Had a job interview today. Took 2mg and it didn't touch my anxiety and was just petrified at how I would perform. I was so anxious I couldn't think clearly
Long story short, interview was rescheduled for tomorrow, and I'm wondering how much I should take this time around. Was thinking 3-4mg, but dont want to take so much that I get spaced. 2mg did not make me feel spaced.
Opinions?


----------



## TheoBobTing (Jul 8, 2010)

Who knows dude? 4mg could do nothing at all to you, or it could have a strong effect and make you want to sleep with your head in the interviewers lap. I'm sort of confused about how 0.5mg could help you to sleep, while 4x as much does not calm you down.


----------



## Inshallah (May 11, 2011)

Perhaps you need to try a bèta blocker? Klonopin is also a weird choice for your goals. It works too long as a sleep aid and probably not fast enough for your job interview.


----------



## istayhome (Apr 4, 2012)

I agree with both of the above posters. Also, if your job interview is triggering some specific phobia's/anxieties for you, it might just be something you won't be able to deal with very well right now. If it's something that is getting you so hyper-vigilant that you can't function with a notably higher dose of benzo that normally helps you then maybe nothing is going to help by tomorrow. You may need to get yourself more used to the situation first so you feel more comfortable. Otherwise it may be a matter of being petrified or taking so much klonopin that you're totally out of it


----------



## T-Bone (Oct 1, 2010)

When i used to take klonopin, and i planned on using it for an event such as this, i would skip use entirely the day before. It seemed to have little effect the second day if i used it two days in a row. Also i would take it about 2 hours before the interview.


----------



## Krom (Jan 22, 2012)

TheoBobTing said:


> Who knows dude? 4mg could do nothing at all to you, or it could have a strong effect and make you want to sleep with your head in the interviewers lap. I'm sort of confused about how 0.5mg could help you to sleep, while 4x as much does not calm you down.


 Thanks for responding. 
In terms of the confusion: Sleeping isn't an anxiety provoking event for me, and honestly, I may not even need the 0.5 at bedtime. I used to require 2mg at night, but have tittrated down over the years.
Conversely, job interviews send me thru the freakin' roof. I may have used a poor choice of words in my initial post. I can certainly "feel" the 4mg, but it doesn't calm me enough to do remotely well in an interview.
I may need a different benzo. as I've been taking the klonopin for some time.
I wonder what benzo is best for job interviews.


----------



## Krom (Jan 22, 2012)

Inshallah said:


> Perhaps you need to try a bèta blocker? Klonopin is also a weird choice for your goals. It works too long as a sleep aid and probably not fast enough for your job interview.

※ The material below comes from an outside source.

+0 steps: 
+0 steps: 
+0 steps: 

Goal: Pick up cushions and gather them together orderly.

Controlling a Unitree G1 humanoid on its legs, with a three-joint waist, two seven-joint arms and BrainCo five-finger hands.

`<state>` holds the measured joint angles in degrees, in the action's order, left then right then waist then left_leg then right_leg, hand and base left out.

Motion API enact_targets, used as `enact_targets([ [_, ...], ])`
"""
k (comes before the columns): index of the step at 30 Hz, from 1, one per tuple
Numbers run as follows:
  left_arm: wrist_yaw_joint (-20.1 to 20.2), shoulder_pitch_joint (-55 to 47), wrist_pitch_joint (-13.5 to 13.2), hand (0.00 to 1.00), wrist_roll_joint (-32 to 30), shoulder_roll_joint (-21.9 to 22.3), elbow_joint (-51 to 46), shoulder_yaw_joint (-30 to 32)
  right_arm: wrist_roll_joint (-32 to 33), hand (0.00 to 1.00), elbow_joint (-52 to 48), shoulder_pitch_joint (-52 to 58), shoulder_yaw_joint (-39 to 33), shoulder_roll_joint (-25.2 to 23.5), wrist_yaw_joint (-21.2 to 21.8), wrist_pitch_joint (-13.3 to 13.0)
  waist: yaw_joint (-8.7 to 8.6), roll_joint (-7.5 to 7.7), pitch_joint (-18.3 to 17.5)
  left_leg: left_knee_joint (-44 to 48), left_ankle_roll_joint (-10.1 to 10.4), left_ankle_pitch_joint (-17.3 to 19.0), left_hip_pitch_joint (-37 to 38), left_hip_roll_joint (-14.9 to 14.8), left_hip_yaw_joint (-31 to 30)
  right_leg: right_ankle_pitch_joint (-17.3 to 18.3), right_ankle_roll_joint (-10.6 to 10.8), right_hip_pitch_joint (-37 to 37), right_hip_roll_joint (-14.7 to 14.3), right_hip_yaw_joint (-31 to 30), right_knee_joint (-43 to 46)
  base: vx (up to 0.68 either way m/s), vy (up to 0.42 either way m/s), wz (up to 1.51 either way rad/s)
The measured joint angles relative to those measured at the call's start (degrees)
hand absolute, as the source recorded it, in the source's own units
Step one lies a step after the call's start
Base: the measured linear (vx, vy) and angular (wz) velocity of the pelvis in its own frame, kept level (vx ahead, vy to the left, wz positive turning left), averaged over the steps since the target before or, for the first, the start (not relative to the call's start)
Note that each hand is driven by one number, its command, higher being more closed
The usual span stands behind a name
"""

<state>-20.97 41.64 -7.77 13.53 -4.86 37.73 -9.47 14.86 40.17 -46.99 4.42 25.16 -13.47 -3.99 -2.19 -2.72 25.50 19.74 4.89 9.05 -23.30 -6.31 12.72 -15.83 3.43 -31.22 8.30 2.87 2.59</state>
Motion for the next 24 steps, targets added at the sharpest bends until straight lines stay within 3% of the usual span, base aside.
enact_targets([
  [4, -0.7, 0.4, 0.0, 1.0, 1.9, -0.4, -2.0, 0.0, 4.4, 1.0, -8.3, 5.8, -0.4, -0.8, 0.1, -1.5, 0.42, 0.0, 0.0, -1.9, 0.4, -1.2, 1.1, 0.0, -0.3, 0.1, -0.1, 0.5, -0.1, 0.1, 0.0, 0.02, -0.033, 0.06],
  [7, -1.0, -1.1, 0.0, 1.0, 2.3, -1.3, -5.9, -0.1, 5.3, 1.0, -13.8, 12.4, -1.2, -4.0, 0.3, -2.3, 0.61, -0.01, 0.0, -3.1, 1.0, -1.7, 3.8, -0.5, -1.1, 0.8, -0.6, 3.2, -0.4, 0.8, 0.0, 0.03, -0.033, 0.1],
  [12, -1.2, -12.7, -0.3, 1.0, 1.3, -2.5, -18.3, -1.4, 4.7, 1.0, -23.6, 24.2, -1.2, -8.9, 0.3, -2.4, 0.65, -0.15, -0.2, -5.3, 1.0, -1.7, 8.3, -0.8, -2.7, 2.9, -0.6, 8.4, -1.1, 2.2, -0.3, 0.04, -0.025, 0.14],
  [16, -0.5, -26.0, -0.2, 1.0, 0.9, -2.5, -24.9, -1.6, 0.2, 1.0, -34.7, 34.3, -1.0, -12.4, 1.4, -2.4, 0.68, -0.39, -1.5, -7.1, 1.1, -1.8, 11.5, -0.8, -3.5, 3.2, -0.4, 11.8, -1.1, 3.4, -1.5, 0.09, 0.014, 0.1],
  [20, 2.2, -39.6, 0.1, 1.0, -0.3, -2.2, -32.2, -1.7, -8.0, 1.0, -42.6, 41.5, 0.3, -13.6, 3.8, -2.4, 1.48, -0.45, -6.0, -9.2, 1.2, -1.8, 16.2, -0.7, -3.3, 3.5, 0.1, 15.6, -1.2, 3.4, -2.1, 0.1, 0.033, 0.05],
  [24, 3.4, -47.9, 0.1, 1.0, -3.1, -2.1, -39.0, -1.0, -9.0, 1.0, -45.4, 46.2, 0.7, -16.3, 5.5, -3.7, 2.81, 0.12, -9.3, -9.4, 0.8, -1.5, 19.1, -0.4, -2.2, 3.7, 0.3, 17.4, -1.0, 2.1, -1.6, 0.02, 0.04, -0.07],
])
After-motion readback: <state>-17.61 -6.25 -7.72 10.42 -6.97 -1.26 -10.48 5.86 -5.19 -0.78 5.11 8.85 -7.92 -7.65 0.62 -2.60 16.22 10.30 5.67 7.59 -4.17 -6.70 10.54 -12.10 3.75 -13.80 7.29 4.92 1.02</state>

Have heart issues and doc wont give my b blockers 
What benzo would you suggest Inshallah- and take a stab at the mg too please.(I know we're all different, so I won't hold you to your answer


----------



## metamorphosis (Dec 18, 2008)

Krom said:


> Background: I take 0.5mg at night for sleep and rarely take it any other time.
> Had a job interview today. Took 2mg and it didn't touch my anxiety and was just petrified at how I would perform. I was so anxious I couldn't think clearly
> Long story short, interview was rescheduled for tomorrow, and I'm wondering how much I should take this time around. Was thinking 3-4mg, but dont want to take so much that I get spaced. 2mg did not make me feel spaced.
> Opinions?


Am I reading this correctly? You only take .5mgs for sleep nightly and rarely take it any other time. Whats rarely? and at what dose then?
Now the part that blows me away is that if you have only been taking .5mgs and not splurging on 1-2mgs or so a few times a week. I just do not see how 2mgs would not touch your anxiety. Is this batch from a reputable pharma company, like Teva. How much time did you give it before your interview and are you taking any other GABAergic meds?

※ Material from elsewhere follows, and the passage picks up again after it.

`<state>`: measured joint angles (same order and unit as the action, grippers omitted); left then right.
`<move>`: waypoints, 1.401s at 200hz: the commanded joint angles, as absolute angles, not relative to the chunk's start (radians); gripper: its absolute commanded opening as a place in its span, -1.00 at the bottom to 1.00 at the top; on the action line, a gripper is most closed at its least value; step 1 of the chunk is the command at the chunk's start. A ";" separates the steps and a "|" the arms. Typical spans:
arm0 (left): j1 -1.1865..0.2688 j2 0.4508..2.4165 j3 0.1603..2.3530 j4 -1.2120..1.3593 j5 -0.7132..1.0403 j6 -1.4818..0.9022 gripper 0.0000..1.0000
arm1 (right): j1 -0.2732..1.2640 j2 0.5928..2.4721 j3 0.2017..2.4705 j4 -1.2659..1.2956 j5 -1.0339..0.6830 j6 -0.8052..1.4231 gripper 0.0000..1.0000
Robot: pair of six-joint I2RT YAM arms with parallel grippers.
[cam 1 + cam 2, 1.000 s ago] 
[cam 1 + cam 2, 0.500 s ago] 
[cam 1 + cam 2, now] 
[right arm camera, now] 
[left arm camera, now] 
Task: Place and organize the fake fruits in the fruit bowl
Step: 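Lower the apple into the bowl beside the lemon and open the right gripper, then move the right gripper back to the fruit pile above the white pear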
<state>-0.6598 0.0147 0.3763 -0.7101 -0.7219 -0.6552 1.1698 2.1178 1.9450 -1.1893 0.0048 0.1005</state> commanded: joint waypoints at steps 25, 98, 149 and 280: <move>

Sorry for all of the questions, i just can't believe you felt nothing. I could if you usually floated around that dose range but to jump .5 to 2 mgs and not feel it, wow! Before you go in start titrating up your dose. You never know, there could have been some physiological brain cleaner working on that day. I would not take 4mgs at once. That is the highest a pdoc will prescribe and if you've been at .5, then it could really bum rush you!

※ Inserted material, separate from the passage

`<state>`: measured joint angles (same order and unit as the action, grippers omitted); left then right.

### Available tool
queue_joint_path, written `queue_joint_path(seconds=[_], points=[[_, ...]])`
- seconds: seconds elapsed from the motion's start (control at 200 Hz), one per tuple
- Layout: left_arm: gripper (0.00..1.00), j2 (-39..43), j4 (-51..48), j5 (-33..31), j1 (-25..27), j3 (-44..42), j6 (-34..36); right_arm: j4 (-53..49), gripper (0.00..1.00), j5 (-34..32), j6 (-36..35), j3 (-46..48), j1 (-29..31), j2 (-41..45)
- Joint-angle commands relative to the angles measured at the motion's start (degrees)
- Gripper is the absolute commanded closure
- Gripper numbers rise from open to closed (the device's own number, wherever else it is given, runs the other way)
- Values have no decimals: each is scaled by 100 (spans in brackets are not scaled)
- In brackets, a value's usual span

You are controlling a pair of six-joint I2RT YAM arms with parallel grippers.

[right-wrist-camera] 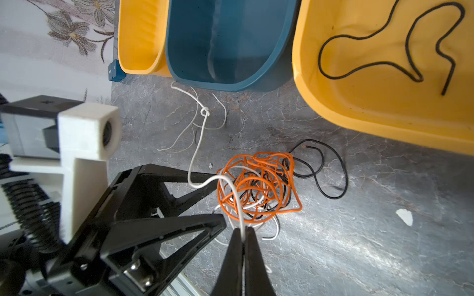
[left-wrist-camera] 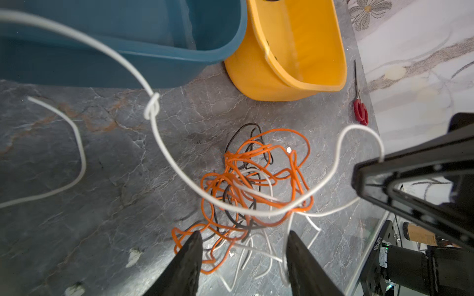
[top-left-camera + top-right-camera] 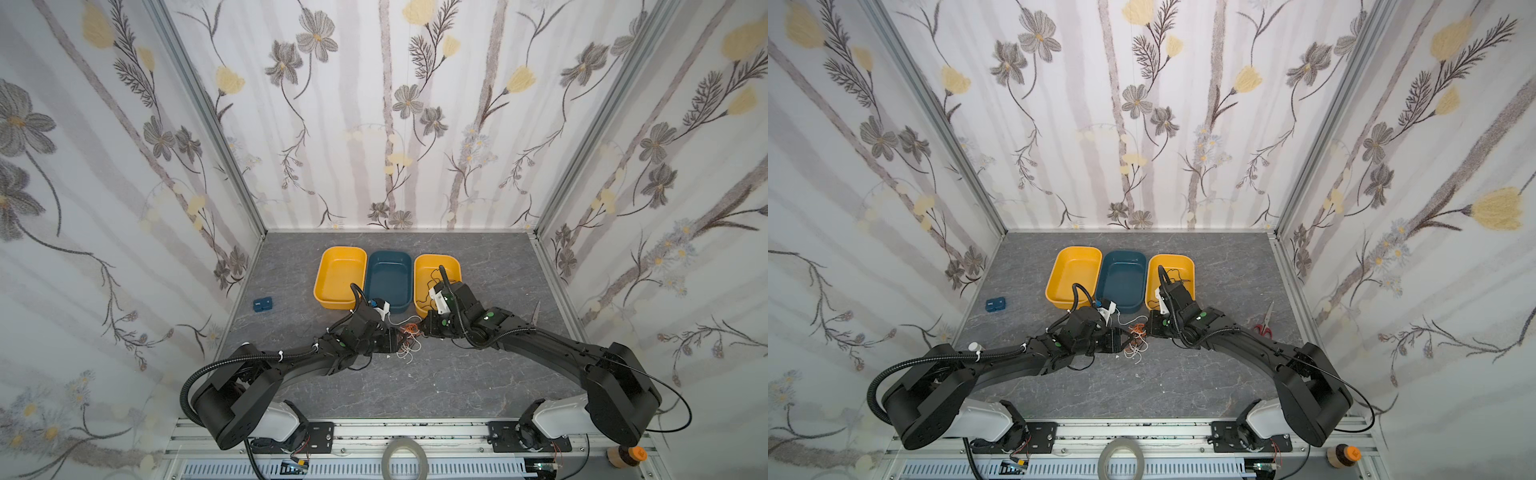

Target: Untangle the cables

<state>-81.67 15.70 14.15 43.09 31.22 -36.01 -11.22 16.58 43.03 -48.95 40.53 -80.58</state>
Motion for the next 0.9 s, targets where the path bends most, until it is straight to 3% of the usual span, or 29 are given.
queue_joint_path(seconds=[0.0,0.185,0.545,0.894], points=[[49,-199,289,-69,-7,63,59,194,100,183,28,-9,5,26],[70,-501,329,-80,-2,175,6,164,100,264,-44,-5,10,179],[96,-352,-29,-298,-81,97,-64,-662,100,-172,-520,-93,-178,798],[100,16,-255,-288,-230,-102,-58,-1166,100,-488,-813,-38,-647,1278]])
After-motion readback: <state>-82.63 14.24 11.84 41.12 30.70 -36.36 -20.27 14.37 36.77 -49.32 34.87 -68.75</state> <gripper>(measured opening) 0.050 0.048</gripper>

Remember klonopin isn't a zoom in and zoom out benzo like xanax. Who's half life is shorter than a fly's at 2-4 hrs. With klons at a half life around 45or so hrs, it gives you more time to play with your dose and still feel the pill from 45min ago also. You don't have to go all in. So if your appointment is at two I would start dosing a few hrs before. Now if you can handle 2mgs off the bat without relief than start there. If your concerned start at 1-1.5. You will feel what it's got to give in 45-50minutes. So take stock then.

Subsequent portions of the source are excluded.